[Required work]:
Please write out the data below once more, exactly as it stands.

[Saved entries]:
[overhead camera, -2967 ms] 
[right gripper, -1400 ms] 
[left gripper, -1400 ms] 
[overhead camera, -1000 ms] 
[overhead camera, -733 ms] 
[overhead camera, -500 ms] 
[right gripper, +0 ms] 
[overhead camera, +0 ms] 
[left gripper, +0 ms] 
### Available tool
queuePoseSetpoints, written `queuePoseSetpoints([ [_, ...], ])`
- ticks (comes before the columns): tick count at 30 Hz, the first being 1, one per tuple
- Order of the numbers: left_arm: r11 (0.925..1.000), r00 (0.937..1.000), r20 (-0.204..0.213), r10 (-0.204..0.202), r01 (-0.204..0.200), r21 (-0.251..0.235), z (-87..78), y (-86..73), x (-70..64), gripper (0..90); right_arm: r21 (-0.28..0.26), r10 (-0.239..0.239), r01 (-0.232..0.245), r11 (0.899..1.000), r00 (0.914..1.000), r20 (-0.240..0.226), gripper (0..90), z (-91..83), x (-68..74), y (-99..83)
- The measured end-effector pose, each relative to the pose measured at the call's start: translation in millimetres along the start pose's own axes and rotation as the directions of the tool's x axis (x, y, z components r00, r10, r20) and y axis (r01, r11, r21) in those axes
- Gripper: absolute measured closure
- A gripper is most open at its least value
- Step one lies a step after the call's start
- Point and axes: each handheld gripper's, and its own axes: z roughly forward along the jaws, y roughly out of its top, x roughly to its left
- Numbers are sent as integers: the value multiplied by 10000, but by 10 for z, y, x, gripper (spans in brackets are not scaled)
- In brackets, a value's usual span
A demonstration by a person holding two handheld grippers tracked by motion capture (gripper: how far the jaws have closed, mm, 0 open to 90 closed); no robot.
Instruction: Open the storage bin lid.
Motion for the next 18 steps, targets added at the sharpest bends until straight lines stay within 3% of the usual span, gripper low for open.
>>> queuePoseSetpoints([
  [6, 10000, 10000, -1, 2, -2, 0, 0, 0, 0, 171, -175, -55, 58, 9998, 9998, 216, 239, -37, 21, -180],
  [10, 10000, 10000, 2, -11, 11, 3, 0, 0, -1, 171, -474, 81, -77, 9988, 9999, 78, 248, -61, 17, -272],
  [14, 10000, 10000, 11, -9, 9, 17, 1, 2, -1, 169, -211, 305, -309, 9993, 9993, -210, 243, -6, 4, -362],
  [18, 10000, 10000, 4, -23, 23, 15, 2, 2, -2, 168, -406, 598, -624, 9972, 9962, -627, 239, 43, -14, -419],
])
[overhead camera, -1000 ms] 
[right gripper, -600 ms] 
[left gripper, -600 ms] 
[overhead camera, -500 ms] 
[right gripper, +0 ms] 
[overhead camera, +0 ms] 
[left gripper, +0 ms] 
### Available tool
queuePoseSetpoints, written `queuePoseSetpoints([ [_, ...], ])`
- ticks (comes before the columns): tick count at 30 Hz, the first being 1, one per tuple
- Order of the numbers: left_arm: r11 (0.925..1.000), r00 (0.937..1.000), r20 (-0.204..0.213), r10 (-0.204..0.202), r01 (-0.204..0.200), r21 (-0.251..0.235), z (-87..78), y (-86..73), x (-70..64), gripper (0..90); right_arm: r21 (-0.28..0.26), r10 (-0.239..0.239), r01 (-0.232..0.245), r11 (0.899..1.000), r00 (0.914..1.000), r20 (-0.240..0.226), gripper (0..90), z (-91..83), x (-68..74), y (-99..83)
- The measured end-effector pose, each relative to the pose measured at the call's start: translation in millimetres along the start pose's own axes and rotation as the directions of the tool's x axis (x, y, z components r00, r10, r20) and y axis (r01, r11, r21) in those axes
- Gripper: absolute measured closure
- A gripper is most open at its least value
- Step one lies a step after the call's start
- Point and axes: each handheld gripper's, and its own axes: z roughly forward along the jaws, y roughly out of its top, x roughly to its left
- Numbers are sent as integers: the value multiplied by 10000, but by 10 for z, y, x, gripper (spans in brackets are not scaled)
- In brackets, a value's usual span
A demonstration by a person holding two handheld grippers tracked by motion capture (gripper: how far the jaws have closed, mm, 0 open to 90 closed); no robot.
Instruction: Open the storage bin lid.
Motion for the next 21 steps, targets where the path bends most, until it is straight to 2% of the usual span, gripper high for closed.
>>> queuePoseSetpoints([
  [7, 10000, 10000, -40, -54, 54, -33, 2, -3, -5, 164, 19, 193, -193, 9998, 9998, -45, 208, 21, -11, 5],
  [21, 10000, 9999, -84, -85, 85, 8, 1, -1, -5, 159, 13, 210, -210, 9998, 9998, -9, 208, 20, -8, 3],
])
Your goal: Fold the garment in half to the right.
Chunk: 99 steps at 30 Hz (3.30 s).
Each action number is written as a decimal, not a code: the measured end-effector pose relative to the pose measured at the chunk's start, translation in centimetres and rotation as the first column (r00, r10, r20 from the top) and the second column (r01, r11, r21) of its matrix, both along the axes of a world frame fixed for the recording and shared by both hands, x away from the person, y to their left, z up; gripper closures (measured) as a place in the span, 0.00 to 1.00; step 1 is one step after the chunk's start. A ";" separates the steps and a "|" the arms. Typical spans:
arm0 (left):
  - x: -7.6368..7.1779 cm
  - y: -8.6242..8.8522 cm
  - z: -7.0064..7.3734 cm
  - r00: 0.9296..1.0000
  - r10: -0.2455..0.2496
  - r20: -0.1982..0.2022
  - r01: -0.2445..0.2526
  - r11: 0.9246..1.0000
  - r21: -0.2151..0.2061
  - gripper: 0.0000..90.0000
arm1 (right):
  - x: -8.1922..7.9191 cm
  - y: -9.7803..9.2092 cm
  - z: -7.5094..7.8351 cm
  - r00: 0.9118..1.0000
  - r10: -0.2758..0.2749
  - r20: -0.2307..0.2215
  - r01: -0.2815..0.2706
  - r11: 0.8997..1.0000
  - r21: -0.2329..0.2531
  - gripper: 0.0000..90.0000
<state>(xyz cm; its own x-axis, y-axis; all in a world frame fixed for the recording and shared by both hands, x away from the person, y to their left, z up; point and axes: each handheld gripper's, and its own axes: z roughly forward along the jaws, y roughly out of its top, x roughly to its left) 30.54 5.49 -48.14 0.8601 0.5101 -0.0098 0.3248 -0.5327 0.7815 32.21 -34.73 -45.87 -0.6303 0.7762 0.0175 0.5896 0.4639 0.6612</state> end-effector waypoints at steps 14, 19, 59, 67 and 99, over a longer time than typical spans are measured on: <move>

[Task result]:
[overhead camera, -2967 ms] 
[right gripper, -1400 ms] 
[left gripper, -1400 ms] 
[overhead camera, -1000 ms] 
[overhead camera, -733 ms] 
[overhead camera, -500 ms] 
[right gripper, +0 ms] 
[overhead camera, +0 ms] 
[left gripper, +0 ms] 
### Available tool
queuePoseSetpoints, written `queuePoseSetpoints([ [_, ...], ])`
- ticks (comes before the columns): tick count at 30 Hz, the first being 1, one per tuple
- Order of the numbers: left_arm: r11 (0.925..1.000), r00 (0.937..1.000), r20 (-0.204..0.213), r10 (-0.204..0.202), r01 (-0.204..0.200), r21 (-0.251..0.235), z (-87..78), y (-86..73), x (-70..64), gripper (0..90); right_arm: r21 (-0.28..0.26), r10 (-0.239..0.239), r01 (-0.232..0.245), r11 (0.899..1.000), r00 (0.914..1.000), r20 (-0.240..0.226), gripper (0..90), z (-91..83), x (-68..74), y (-99..83)
- The measured end-effector pose, each relative to the pose measured at the call's start: translation in millimetres along the start pose's own axes and rotation as the directions of the tool's x axis (x, y, z components r00, r10, r20) and y axis (r01, r11, r21) in those axes
- Gripper: absolute measured closure
- A gripper is most open at its least value
- Step one lies a step after the call's start
- Point and axes: each handheld gripper's, and its own axes: z roughly forward along the jaws, y roughly out of its top, x roughly to its left
- Numbers are sent as integers: the value multiplied by 10000, but by 10 for z, y, x, gripper (spans in brackets are not scaled)
- In brackets, a value's usual span
A demonstration by a person holding two handheld grippers tracked by motion capture (gripper: how far the jaws have closed, mm, 0 open to 90 closed); no robot.
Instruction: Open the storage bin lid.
Motion for the next 18 steps, targets added at the sharpest bends until straight lines stay within 3% of the usual span, gripper low for open.
>>> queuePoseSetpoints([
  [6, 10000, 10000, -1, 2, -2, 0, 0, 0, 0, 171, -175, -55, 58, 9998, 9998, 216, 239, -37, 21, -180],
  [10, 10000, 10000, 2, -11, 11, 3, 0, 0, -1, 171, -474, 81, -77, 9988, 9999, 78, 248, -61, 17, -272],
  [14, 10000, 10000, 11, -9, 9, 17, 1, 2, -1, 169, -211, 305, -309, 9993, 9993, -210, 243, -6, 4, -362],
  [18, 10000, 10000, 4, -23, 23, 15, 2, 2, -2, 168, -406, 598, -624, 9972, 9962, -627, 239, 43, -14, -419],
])
[overhead camera, -1000 ms] 
[right gripper, -600 ms] 
[left gripper, -600 ms] 
[overhead camera, -500 ms] 
[right gripper, +0 ms] 
[overhead camera, +0 ms] 
[left gripper, +0 ms] 
### Available tool
queuePoseSetpoints, written `queuePoseSetpoints([ [_, ...], ])`
- ticks (comes before the columns): tick count at 30 Hz, the first being 1, one per tuple
- Order of the numbers: left_arm: r11 (0.925..1.000), r00 (0.937..1.000), r20 (-0.204..0.213), r10 (-0.204..0.202), r01 (-0.204..0.200), r21 (-0.251..0.235), z (-87..78), y (-86..73), x (-70..64), gripper (0..90); right_arm: r21 (-0.28..0.26), r10 (-0.239..0.239), r01 (-0.232..0.245), r11 (0.899..1.000), r00 (0.914..1.000), r20 (-0.240..0.226), gripper (0..90), z (-91..83), x (-68..74), y (-99..83)
- The measured end-effector pose, each relative to the pose measured at the call's start: translation in millimetres along the start pose's own axes and rotation as the directions of the tool's x axis (x, y, z components r00, r10, r20) and y axis (r01, r11, r21) in those axes
- Gripper: absolute measured closure
- A gripper is most open at its least value
- Step one lies a step after the call's start
- Point and axes: each handheld gripper's, and its own axes: z roughly forward along the jaws, y roughly out of its top, x roughly to its left
- Numbers are sent as integers: the value multiplied by 10000, but by 10 for z, y, x, gripper (spans in brackets are not scaled)
- In brackets, a value's usual span
A demonstration by a person holding two handheld grippers tracked by motion capture (gripper: how far the jaws have closed, mm, 0 open to 90 closed); no robot.
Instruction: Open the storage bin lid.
Motion for the next 21 steps, targets where the path bends most, until it is straight to 2% of the usual span, gripper high for closed.
>>> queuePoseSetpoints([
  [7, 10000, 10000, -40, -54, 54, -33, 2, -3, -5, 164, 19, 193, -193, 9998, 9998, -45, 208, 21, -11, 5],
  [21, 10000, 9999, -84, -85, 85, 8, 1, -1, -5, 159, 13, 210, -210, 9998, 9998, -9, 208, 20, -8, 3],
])
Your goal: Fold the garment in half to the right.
Chunk: 99 steps at 30 Hz (3.30 s).
Each action number is written as a decimal, not a code: the measured end-effector pose relative to the pose measured at the chunk's start, translation in centimetres and rotation as the first column (r00, r10, r20 from the top) and the second column (r01, r11, r21) of its matrix, both along the axes of a world frame fixed for the recording and shared by both hands, x away from the person, y to their left, z up; gripper closures (measured) as a place in the span, 0.00 to 1.00; step 1 is one step after the chunk's start. A ";" separates the steps and a "|" the arms. Typical spans:
arm0 (left):
  - x: -7.6368..7.1779 cm
  - y: -8.6242..8.8522 cm
  - z: -7.0064..7.3734 cm
  - r00: 0.9296..1.0000
  - r10: -0.2455..0.2496
  - r20: -0.1982..0.2022
  - r01: -0.2445..0.2526
  - r11: 0.9246..1.0000
  - r21: -0.2151..0.2061
  - gripper: 0.0000..90.0000
arm1 (right):
  - x: -8.1922..7.9191 cm
  - y: -9.7803..9.2092 cm
  - z: -7.5094..7.8351 cm
  - r00: 0.9118..1.0000
  - r10: -0.2758..0.2749
  - r20: -0.2307..0.2215
  - r01: -0.2815..0.2706
  - r11: 0.8997..1.0000
  - r21: -0.2329..0.2531
  - gripper: 0.0000..90.0000
<state>(xyz cm; its own x-axis, y-axis; all in a world frame fixed for the recording and shared by both hands, x away from the person, y to their left, z up; point and axes: each handheld gripper's, and its own axes: z roughly forward along the jaws, y roughly out of its top, x roughly to its left) 30.54 5.49 -48.14 0.8601 0.5101 -0.0098 0.3248 -0.5327 0.7815 32.21 -34.73 -45.87 -0.6303 0.7762 0.0175 0.5896 0.4639 0.6612</state> end-effector waypoints at steps 14, 19, 59, 67 and 99, over a longer time than typical spans are measured on: <move>

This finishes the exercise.